PESHAWAR, Pakistan: Pakistan on Thursday deployed paramilitary troops to northwestern districts infiltrated by Taliban militants, as global concern mounted over Islamabad’s ability to rein in the Islamists.
The extremists patrolled the streets of Buner district, about 100 kilometres (60 miles) outside the capital, warning residents not to engage in “un-Islamic” activity and barring women from public places, officials and witnesses said.
“Local police are helpless and seem to have lost control,” said resident Shams Buneri. “Taliban are moving freely everywhere in the town.”
The extremists moved into the district from the Swat valley, where Pakistani President Asif Ali Zardari recently signed a deal allowing the implementation of strict Islamic law in a bid to end a two-year campaign of deadly violence.
That accord has caused alarm in Washington, where Defence Secretary Robert Gates said Pakistani leaders must take the necessary actions to stop the threat posed by Taliban militants.
“It is important they not only recognise it (the threat) but take the appropriate actions to deal with it,” Gates told reporters Thursday.
Secretary of State Hillary Clinton earlier said the Taliban advances posed an “existential threat” to the survival of Pakistan, a key US ally in the fight against Al-Qaeda.
In a bid to bring the deteriorating security situation in Buner under control, authorities sent in hundreds of paramilitary soldiers.
“We have decided to deploy eight platoons,” Frontier Constabulary commandant Zafarullah Khan told AFP. There are roughly 40-45 soldiers per platoon.
Buner police official Rasheed Khan confirmed to AFP that Taliban fighters were patrolling the streets unchecked, but added that district government officials were in negotiations to put an end to the militant occupation.
Highlighting the instability in the area, one policeman was killed and another wounded when unidentified gunmen opened fire on their vehicle, which was being escorted by paramilitary forces, police official Syed Azhar told AFP.

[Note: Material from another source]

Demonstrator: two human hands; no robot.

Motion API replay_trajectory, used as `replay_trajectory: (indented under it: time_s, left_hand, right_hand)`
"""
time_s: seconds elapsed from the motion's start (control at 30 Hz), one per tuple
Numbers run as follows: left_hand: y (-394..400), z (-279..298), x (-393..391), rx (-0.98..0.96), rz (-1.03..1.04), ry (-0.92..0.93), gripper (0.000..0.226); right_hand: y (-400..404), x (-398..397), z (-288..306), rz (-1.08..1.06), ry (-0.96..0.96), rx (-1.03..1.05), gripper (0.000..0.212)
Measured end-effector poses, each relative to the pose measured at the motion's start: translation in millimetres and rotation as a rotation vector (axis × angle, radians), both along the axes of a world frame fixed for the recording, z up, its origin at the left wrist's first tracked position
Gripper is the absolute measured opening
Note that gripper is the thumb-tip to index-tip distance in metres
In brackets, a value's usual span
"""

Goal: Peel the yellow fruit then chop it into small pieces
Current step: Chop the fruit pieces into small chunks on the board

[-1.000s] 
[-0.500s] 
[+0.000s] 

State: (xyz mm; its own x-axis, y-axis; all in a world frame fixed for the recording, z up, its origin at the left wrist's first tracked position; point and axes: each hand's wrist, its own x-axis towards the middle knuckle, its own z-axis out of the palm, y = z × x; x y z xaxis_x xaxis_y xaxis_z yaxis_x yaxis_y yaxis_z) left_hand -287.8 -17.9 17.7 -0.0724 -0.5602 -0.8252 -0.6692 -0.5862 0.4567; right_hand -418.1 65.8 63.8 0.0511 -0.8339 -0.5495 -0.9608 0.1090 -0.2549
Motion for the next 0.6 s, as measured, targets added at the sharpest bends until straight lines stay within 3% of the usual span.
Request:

Several Taliban militants also occupied a police post in Buner and vacated it after sometime taking a police inspector with them, Khan said.
Fighters loyal to the fundamentalist Taliban, who were in power in Afghanistan from 1996 until they were ousted in a US-led invasion in 2001, have also moved into adjacent Shangla district, local lawmaker Fazal Ullah told AFP.
Meanwhile the military said troops had killed 11 militants and destroyed 11 hideouts in the northwestern tribal district of Orakzai where Taliban militants are active.
In a separate incident, dozens of militants attacked a depot for NATO fuel tankers in Peshawar, capital of North West Frontier Province, and fled after destroying six of the vehicles, police said.
Top US military commander Admiral Mike Mullen was in Islamabad for talks with Pakistani officials as concerns mounted over the government’s ability to check the Taliban’s advances toward the capital, officials said.
The government in Islamabad lost control in Swat, a former ski resort and jewel in the crown of Pakistani tourism, after a violent two-year militant campaign to enforce strict sharia law.
It agreed to allow sharia courts in Malakand, a district of some three million people in North West Frontier Province that includes the Swat valley and Buner and Shangla districts, in order to halt the violence.
More than 1,800 people have been killed in a wave of extremist attacks across Pakistan since July 2007, when the military stormed the Islamist-occupied Red Mosque in Islamabad.